El balance inicial era de 21 muertos. El estallido se produjo alrededor de las 4 de la tarde (hora china) del lunes 4 de mayo en la empresa Liuyang Huasheng Fireworks Manufacturing and Display Company, en Liuyang, provincia de Hunan, reportó la cadena estatal CCTV.
Videos difundidos el lunes en redes sociales mostraban explosiones continuas acompañadas de una enorme nube de humo que se elevaba en el aire en una zona rural rodeada de montañas.
Las imágenes tomadas por un dron de la CCTV un día después dejan ver escombros calcinados donde antes se alzaban los edificios, mientras los equipos de rescate y las excavadoras buscaban posibles víctimas.
“Estamos profundamente entristecidos y consumidos por el remordimiento”, afirmó Chen Bozhang, el alcalde de Changsha, la localidad de la que depende Liuyang.
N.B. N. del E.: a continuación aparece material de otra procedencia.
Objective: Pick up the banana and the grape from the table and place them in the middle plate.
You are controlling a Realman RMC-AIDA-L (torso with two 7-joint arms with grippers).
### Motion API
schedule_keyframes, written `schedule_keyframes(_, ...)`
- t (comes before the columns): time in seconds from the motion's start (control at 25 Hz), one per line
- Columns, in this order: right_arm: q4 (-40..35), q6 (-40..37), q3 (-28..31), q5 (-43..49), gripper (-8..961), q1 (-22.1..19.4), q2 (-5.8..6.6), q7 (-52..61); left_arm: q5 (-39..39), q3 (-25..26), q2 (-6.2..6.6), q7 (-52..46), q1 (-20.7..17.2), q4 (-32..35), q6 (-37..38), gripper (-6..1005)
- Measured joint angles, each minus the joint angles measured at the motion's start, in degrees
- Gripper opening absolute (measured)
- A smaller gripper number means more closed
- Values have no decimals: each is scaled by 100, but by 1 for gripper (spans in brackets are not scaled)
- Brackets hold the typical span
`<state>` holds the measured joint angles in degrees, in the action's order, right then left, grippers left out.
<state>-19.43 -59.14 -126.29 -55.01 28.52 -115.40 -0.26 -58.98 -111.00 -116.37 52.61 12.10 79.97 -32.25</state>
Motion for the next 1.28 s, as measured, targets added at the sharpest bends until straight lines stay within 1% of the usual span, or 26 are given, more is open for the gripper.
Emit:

El gobierno chino envió expertos para dirigir las labores de rescate, mientras que más de 480 socorristas fueron enviados al lugar para realizar operaciones de búsqueda, informó la CCTV. Se estableció además una zona de control de tres kilómetros alrededor del lugar y se evacuaron a las personas cercanas.
La policía detuvo a los gerentes de la empresa mientras continúan las investigaciones sobre la causa del accidente, dijo la CCTV.
El presidente chino, Xi Jinping, pidió “esfuerzos sin descanso” para atender a los heridos y buscar desaparecidos, informó la agencia estatal de noticias Xinhua.
Liuyang es un importante centro de pirotecnia, que produce alrededor del 60 % de los fuegos artificiales que se venden en China y el 70 % de los que se exportan.
En una conferencia de prensa, los encargados del rescate informaron que en la operación participaron más de 1.500 integrantes de los cuerpos de bomberos, atención de emergencias, seguridad y salud.
También indicaron que las tareas de rastreo se encuentran casi finalizadas y señalaron que las mediciones sobre la calidad del aire y del agua en el área arrojan parámetros dentro de la normalidad.
El hecho se suma a otros episodios recientes en el sector pirotécnico del país. En febrero, una explosión en una tienda de fuegos artificiales dejó doce víctimas mortales en la provincia de Hubei, mientras que otro incidente similar cobró la vida de ocho personas en Jiangsu, en el centro de China.